» Data block:
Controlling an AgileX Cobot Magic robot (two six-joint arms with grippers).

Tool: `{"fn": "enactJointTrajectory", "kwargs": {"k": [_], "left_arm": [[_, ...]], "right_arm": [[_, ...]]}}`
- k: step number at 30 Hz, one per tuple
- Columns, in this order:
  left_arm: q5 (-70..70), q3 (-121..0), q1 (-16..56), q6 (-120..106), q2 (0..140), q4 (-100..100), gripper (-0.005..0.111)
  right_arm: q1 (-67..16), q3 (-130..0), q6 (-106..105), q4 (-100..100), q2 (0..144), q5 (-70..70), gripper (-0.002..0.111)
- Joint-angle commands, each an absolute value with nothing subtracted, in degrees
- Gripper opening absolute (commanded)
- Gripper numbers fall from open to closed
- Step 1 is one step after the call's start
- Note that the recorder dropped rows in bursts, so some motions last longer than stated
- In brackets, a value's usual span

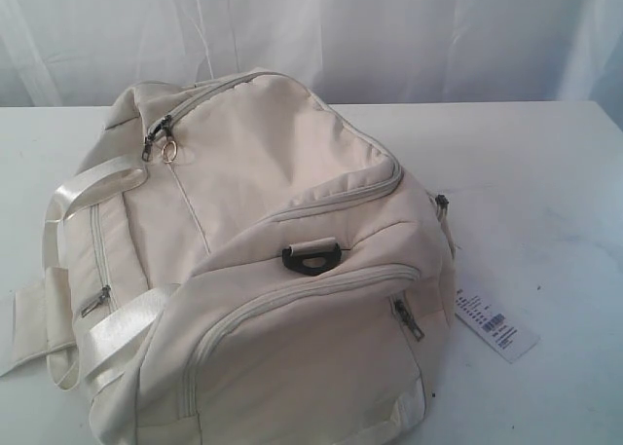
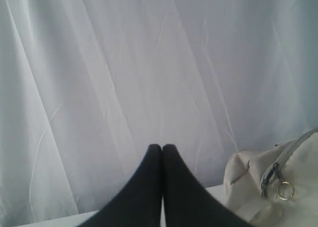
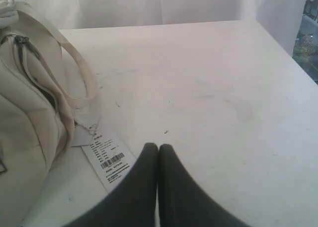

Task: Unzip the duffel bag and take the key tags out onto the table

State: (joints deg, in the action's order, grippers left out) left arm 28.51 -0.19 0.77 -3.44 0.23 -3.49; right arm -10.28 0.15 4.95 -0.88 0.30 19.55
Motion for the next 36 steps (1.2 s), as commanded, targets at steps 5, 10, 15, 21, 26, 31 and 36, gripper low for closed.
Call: {"fn": "enactJointTrajectory", "kwargs": {"k": [5,10,15,21,26,31,36], "left_arm": [[34.1,0.0,0.7,-2.1,0.0,-2.4,0.000],[34.7,-3.9,0.7,-10.0,0.9,1.8,0.000],[34.7,-10.9,0.7,-10.3,6.9,0.6,0.000],[27.2,-15.9,0.7,5.5,14.1,-15.9,0.000],[14.9,-16.1,0.7,19.5,14.1,-21.8,0.000],[6.1,-16.1,1.4,20.7,14.0,-21.8,0.000],[6.0,-16.1,4.9,16.0,14.0,-21.9,0.000]], "right_arm": [[-9.8,0.0,4.7,-0.4,0.0,19.2,0.000],[-9.8,0.0,4.7,-0.4,0.0,19.2,0.000],[-9.8,0.0,4.7,-0.4,0.0,19.2,0.000],[-9.8,0.0,4.7,-0.4,0.0,17.3,0.000],[-9.8,0.0,4.7,-0.4,0.0,12.7,0.000],[-9.8,0.0,4.7,-0.4,0.0,6.6,0.000],[-9.8,0.0,6.5,-0.4,0.0,0.0,0.000]]}}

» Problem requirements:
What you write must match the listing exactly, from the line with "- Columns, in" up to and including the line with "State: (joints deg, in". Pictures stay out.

» Reply:
- Columns, in this order:
  left_arm: q5 (-70..70), q3 (-121..0), q1 (-16..56), q6 (-120..106), q2 (0..140), q4 (-100..100), gripper (-0.005..0.111)
  right_arm: q1 (-67..16), q3 (-130..0), q6 (-106..105), q4 (-100..100), q2 (0..144), q5 (-70..70), gripper (-0.002..0.111)
- Joint-angle commands, each an absolute value with nothing subtracted, in degrees
- Gripper opening absolute (commanded)
- Gripper numbers fall from open to closed
- Step 1 is one step after the call's start
- Note that the recorder dropped rows in bursts, so some motions last longer than stated
- In brackets, a value's usual span


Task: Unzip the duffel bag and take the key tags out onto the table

State: (joints deg, in the action's order, grippers left out) left arm 28.51 -0.19 0.77 -3.44 0.23 -3.49; right arm -10.28 0.15 4.95 -0.88 0.30 19.55

This answer is complete as written.